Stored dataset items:

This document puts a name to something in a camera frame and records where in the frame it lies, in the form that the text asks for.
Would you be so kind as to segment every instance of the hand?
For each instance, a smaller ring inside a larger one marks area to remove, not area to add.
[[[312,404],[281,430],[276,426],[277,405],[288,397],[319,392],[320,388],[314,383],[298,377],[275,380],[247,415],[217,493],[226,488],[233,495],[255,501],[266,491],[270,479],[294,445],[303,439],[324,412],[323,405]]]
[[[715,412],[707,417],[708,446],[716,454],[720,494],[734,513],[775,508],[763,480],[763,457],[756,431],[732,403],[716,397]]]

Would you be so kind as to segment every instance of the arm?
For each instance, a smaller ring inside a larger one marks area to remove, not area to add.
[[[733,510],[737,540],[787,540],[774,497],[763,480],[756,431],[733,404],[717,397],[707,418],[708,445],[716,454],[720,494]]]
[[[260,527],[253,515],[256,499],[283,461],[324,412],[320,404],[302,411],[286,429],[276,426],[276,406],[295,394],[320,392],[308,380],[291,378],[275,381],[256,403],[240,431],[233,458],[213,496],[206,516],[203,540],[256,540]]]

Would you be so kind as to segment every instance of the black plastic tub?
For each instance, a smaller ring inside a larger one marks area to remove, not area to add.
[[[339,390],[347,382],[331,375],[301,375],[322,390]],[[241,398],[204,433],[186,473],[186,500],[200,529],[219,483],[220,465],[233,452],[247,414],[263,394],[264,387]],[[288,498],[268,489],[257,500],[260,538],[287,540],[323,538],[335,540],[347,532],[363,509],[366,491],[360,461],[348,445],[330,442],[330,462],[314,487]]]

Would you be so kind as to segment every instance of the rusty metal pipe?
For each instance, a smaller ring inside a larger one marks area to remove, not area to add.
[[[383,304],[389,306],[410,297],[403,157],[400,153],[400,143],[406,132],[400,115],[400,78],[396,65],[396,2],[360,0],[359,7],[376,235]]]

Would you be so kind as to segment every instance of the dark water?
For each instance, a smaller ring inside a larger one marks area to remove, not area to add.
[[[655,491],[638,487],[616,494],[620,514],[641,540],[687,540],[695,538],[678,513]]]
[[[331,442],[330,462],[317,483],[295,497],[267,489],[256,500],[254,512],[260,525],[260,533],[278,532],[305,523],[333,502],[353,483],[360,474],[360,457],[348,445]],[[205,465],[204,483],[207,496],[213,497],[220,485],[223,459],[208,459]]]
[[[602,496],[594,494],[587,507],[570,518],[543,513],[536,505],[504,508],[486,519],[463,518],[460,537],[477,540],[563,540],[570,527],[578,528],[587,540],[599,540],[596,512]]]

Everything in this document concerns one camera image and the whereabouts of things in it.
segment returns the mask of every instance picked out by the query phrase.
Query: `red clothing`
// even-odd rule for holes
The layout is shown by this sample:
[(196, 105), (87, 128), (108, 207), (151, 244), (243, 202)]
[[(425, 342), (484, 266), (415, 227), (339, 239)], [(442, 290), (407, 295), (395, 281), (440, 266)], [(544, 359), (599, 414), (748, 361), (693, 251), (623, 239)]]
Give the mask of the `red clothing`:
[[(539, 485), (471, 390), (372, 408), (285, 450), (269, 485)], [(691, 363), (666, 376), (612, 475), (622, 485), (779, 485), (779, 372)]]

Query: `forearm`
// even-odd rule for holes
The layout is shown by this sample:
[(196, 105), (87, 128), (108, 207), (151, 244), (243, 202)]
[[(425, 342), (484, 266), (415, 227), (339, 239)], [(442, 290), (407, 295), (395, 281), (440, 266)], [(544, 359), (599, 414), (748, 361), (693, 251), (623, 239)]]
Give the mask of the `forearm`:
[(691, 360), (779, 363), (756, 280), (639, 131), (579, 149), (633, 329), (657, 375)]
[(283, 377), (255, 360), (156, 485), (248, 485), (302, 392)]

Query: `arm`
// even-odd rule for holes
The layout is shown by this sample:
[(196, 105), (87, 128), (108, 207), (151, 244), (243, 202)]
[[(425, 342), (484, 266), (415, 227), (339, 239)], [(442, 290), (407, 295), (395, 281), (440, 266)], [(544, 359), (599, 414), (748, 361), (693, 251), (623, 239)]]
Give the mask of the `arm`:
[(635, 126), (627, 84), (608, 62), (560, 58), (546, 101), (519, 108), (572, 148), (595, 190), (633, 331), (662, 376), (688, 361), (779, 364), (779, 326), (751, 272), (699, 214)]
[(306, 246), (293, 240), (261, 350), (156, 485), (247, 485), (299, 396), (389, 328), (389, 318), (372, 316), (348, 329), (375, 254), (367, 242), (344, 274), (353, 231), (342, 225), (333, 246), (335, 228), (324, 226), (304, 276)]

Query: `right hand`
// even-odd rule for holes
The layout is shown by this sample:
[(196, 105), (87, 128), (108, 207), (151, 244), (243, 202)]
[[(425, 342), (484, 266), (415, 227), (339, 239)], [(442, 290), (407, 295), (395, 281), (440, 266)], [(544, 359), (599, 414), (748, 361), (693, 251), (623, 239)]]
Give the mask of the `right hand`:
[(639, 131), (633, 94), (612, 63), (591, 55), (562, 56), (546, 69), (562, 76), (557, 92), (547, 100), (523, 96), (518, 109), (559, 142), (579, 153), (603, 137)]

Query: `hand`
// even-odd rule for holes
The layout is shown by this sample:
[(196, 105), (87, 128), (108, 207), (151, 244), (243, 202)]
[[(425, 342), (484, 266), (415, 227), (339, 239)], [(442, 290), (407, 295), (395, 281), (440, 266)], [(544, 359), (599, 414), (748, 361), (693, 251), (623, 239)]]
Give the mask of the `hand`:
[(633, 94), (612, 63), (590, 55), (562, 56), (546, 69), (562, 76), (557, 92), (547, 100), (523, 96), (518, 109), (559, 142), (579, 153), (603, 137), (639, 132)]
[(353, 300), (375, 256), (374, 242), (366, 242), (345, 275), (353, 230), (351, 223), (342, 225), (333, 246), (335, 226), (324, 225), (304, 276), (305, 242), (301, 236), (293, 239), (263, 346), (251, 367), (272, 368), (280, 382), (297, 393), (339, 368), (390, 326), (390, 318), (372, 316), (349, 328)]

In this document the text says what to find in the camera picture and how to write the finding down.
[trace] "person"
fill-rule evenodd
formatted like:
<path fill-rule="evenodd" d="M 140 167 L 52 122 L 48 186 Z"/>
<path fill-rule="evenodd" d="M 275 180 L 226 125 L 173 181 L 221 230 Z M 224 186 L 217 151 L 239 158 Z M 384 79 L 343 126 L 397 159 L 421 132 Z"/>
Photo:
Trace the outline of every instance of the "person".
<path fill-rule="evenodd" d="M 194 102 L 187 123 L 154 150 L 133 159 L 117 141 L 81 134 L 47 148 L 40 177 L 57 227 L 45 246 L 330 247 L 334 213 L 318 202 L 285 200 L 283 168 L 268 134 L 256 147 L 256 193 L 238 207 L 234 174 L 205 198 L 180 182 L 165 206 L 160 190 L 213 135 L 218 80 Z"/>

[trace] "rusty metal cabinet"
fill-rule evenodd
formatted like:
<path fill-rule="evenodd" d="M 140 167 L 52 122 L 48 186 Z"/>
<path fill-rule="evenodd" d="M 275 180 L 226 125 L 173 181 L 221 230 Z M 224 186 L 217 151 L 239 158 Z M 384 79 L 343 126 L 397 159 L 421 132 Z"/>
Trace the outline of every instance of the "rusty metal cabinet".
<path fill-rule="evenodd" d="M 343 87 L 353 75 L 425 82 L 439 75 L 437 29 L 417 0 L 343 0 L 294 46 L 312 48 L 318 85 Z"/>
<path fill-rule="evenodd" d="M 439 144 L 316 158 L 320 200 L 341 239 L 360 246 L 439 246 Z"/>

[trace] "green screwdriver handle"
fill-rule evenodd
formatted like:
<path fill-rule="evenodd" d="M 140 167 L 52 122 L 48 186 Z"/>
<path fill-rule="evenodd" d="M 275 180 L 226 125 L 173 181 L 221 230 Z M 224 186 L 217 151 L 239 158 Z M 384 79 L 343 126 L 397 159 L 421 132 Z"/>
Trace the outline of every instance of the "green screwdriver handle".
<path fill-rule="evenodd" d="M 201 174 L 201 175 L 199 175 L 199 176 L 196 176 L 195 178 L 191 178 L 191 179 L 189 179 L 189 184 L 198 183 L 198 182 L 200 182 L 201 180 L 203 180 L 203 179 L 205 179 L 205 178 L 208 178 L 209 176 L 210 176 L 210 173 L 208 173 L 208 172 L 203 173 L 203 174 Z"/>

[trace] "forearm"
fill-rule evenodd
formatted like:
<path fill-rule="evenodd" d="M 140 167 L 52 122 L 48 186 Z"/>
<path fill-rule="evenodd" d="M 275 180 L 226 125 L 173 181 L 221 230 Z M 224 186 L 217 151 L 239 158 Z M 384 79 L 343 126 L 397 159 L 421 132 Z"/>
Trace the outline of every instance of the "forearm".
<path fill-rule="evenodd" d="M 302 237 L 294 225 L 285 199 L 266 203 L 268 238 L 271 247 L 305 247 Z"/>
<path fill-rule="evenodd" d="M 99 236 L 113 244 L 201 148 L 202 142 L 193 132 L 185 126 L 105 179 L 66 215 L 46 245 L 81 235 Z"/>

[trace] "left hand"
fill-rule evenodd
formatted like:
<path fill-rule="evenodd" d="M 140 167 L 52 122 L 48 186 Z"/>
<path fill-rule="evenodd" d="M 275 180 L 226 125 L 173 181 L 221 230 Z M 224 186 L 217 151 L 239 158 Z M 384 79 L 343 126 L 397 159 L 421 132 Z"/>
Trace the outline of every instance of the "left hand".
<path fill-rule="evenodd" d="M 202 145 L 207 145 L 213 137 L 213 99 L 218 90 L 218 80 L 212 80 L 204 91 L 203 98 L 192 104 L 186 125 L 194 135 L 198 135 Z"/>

To do » Your answer must be the lines from the first line of the entries above through the line that contains "black plastic tub?", written out exactly.

Task answer »
This document puts a name to something in a camera frame and records where in the frame it lies, in the form that the text asks for.
Would you be so kind as to segment every instance of the hand?
For each instance, a smaller ring inside a larger one marks area to remove, not area to add.
[[[312,404],[281,430],[276,426],[277,405],[288,397],[319,392],[320,388],[314,383],[298,377],[275,380],[247,415],[217,493],[226,488],[233,495],[255,501],[266,491],[270,479],[294,445],[303,439],[324,412],[323,405]]]
[[[715,412],[707,417],[708,446],[716,454],[720,494],[734,513],[775,508],[763,480],[763,457],[756,431],[732,403],[716,397]]]

Would you be so kind as to segment every instance of the arm?
For each instance, a smaller ring inside a larger one marks area to remove, not area to add.
[[[733,510],[737,540],[787,540],[774,497],[763,480],[756,431],[733,404],[717,397],[707,418],[708,445],[716,454],[720,494]]]
[[[260,527],[253,515],[256,499],[283,461],[324,412],[320,404],[302,411],[286,429],[276,426],[276,406],[295,394],[320,392],[308,380],[291,378],[275,381],[256,403],[240,431],[233,458],[213,496],[206,516],[203,540],[256,540]]]

Would you be so kind as to segment every instance of the black plastic tub?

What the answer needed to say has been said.